- Flag Seal
- Motto: Where good neighbors aren't hard to find
- Location of Shannon, Mississippi
- Shannon, Mississippi Location in the United States
- Coordinates: 34°7′1″N 88°42′5″W﻿ / ﻿34.11694°N 88.70139°W
- Country: United States
- State: Mississippi
- County: Lee

Government
- • Mayor-Councilship: Paul Lyman

Area
- • Total: 4.05 sq mi (10.49 km^{2})
- • Land: 4.05 sq mi (10.49 km^{2})
- • Water: 0 sq mi (0.00 km^{2})
- Elevation: 256 ft (78 m)

Population (2020)
- • Total: 1,496
- • Density: 369.4/sq mi (142.62/km^{2})
- Time zone: UTC-6 (Central (CST))
- • Summer (DST): UTC-5 (CDT)
- ZIP code: 38868
- Area code: 662
- FIPS code: 28-66720
- GNIS feature ID: 0677612
- Website: www.shannonms.us//

= Shannon, Mississippi =

Shannon is a town in Lee County, Mississippi. The population was 1,496 at the 2020 Census.

Shannon is located on Mississippi Highway 145, west of U.S. Route 45. Chiwapa Creek flows south of the town.

==History==
The town is named for Samuel Shannon, who purchased land at that location from Chickasaw Chief Itawamba in the early 1800s, then built a cabin and a farm. More settlers arrived following the Treaty of Pontotoc, which ceding Chickasaw land in exchange for financial compensation.

In the early 1800s, Constantine Shannon brought strawberry plants from Shannon to Plant City, Florida, enabling the creation of a multimillion-dollar industry in Plant City.

A church was established in 1839.

The original townsite was north of the present location, and was moved when the Mobile and Ohio Railroad was constructed through the community in the 1850s. Shannon was incorporated in 1860 and a post office was established. Shannon was originally part of Itawamba County, but became part of Lee county after that county formed in 1866.

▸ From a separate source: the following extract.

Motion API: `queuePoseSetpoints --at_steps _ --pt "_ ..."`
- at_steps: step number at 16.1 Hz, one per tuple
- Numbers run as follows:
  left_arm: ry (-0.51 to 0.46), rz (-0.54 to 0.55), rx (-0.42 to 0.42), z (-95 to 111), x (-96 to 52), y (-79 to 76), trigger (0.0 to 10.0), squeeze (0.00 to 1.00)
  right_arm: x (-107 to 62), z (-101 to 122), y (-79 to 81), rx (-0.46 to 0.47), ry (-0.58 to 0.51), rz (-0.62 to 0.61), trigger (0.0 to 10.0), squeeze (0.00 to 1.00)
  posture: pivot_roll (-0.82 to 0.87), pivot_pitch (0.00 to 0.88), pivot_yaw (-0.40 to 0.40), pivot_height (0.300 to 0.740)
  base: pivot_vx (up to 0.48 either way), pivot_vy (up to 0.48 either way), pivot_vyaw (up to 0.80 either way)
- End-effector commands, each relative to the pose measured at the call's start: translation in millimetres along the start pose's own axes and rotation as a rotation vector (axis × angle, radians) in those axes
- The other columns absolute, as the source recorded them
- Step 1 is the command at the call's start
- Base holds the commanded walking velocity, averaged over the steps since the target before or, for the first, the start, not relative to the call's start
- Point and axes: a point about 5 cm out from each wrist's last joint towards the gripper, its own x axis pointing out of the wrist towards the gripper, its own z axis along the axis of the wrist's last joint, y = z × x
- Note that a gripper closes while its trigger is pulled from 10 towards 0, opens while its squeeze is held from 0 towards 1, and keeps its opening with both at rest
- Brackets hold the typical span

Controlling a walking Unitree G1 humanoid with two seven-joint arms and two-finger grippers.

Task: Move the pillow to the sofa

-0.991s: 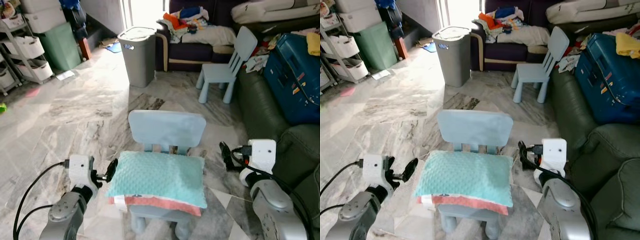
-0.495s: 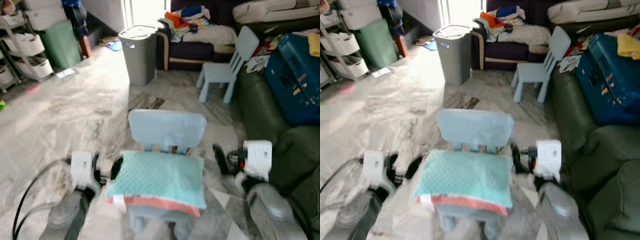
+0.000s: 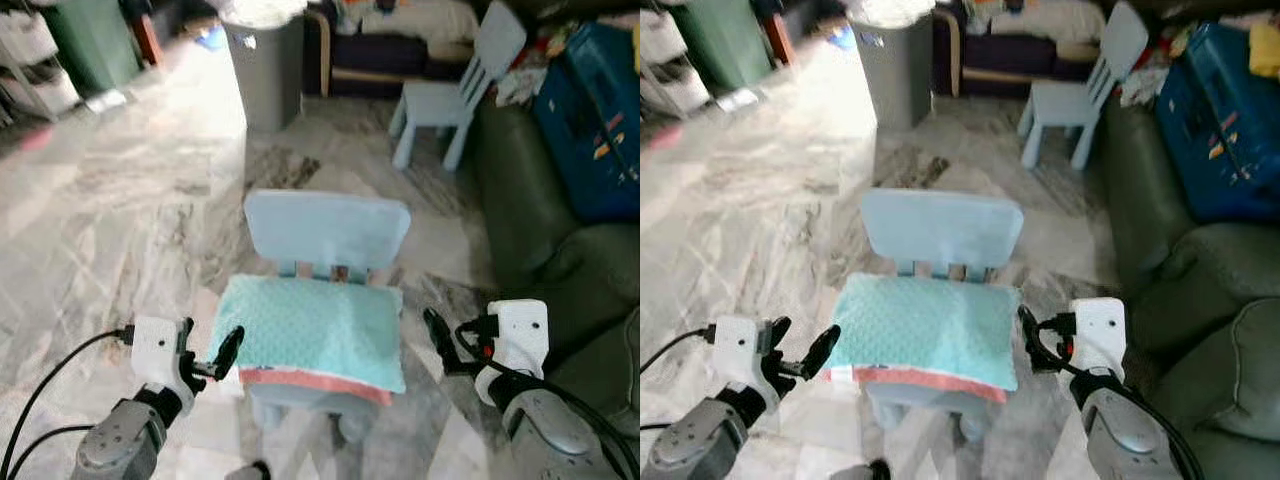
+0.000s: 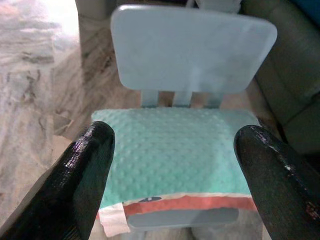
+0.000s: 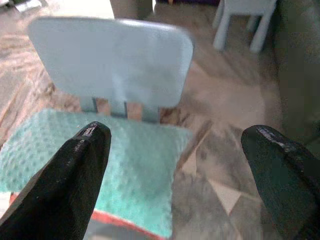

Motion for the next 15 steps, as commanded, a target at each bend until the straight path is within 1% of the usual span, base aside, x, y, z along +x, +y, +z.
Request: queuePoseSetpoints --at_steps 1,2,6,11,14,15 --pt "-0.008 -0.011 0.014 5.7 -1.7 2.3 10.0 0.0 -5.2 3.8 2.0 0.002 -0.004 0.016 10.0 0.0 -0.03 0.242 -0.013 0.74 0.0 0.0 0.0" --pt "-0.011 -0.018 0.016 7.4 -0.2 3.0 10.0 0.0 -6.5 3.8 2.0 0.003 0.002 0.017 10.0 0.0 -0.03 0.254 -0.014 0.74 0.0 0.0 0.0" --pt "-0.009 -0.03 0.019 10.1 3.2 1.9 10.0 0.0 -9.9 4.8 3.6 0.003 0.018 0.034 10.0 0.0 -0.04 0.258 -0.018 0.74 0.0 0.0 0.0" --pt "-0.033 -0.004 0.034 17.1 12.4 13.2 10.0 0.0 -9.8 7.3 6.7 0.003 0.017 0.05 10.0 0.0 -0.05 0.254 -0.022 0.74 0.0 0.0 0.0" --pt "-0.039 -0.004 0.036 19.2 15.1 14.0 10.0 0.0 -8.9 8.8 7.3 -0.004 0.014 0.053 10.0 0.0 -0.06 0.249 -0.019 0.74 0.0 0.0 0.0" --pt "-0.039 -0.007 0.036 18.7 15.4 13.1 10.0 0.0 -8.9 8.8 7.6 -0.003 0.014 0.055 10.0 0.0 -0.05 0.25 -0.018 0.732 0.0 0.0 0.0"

Commerce expanded in Shannon, and there was a corn elevator, grain elevator, and three cotton gins. Around 1915, Coca-Cola was bottled in Shannon.

The old Francis Store, one of the town's original buildings, is now a restaurant owned by the Town of Shannon.

=== 1963 Tornado ===
On April 29, 1963 A powerful and devastating F4 Tornado struck the center Destroying 27 structures killing 3 and injuring 20 more. It is reported that asphalt from highway 45 was ripped off from the ground

=== 2025 Tornado ===
At 10:10 CST on February 10, 2025, a relatively small EF-1 tornado struck south of the city. No injuries were reported.

===Gay bar controversy===
From 1998 until 2007, Shannon was home to Rumors, a gay bar featured in the Kevin Smith/Malcolm Ingram film Small Town Gay Bar. In 2013, after a hiatus, local businesspeople tried to reopen the bar. The town refused. This refusal led to a lawsuit claiming the town had refused the application out of concern of having a gay bar in its jurisdiction.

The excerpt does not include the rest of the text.